_How to complete this task_
The lines to copy are those in the listing below that contain the word "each".

Dataset extract START

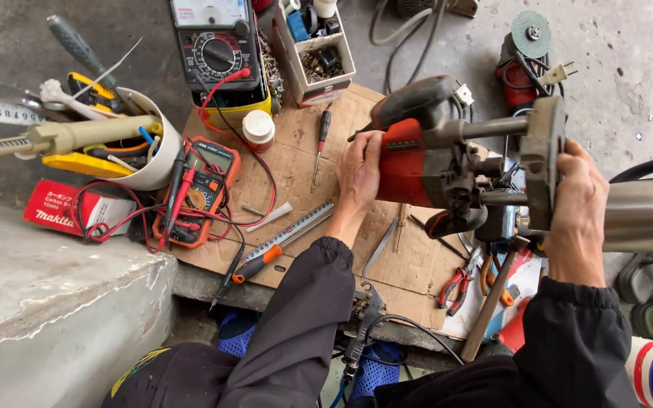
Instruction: The person is repairing or adjusting a wood router on a cluttered workbench, using a screwdriver and a ruler to manipulate internal components.
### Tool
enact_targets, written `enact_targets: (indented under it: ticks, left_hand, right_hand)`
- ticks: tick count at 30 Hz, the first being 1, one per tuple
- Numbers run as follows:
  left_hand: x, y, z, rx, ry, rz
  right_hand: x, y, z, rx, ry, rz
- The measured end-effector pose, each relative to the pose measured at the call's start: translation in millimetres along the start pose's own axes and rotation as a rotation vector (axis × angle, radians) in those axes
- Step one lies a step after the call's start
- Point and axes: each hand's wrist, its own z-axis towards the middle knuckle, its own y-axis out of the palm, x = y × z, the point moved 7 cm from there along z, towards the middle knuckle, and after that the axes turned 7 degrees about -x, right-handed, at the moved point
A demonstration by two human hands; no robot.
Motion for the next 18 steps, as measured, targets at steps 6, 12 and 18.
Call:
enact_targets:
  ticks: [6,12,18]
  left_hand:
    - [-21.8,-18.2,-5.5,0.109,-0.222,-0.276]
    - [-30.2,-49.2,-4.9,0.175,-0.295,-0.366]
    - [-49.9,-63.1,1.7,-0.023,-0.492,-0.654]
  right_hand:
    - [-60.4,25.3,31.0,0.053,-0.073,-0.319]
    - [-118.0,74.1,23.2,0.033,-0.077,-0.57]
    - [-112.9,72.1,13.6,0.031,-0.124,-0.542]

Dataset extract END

_Solution below_
- The measured end-effector pose, each relative to the pose measured at the call's start: translation in millimetres along the start pose's own axes and rotation as a rotation vector (axis × angle, radians) in those axes
- Point and axes: each hand's wrist, its own z-axis towards the middle knuckle, its own y-axis out of the palm, x = y × z, the point moved 7 cm from there along z, towards the middle knuckle, and after that the axes turned 7 degrees about -x, right-handed, at the moved point

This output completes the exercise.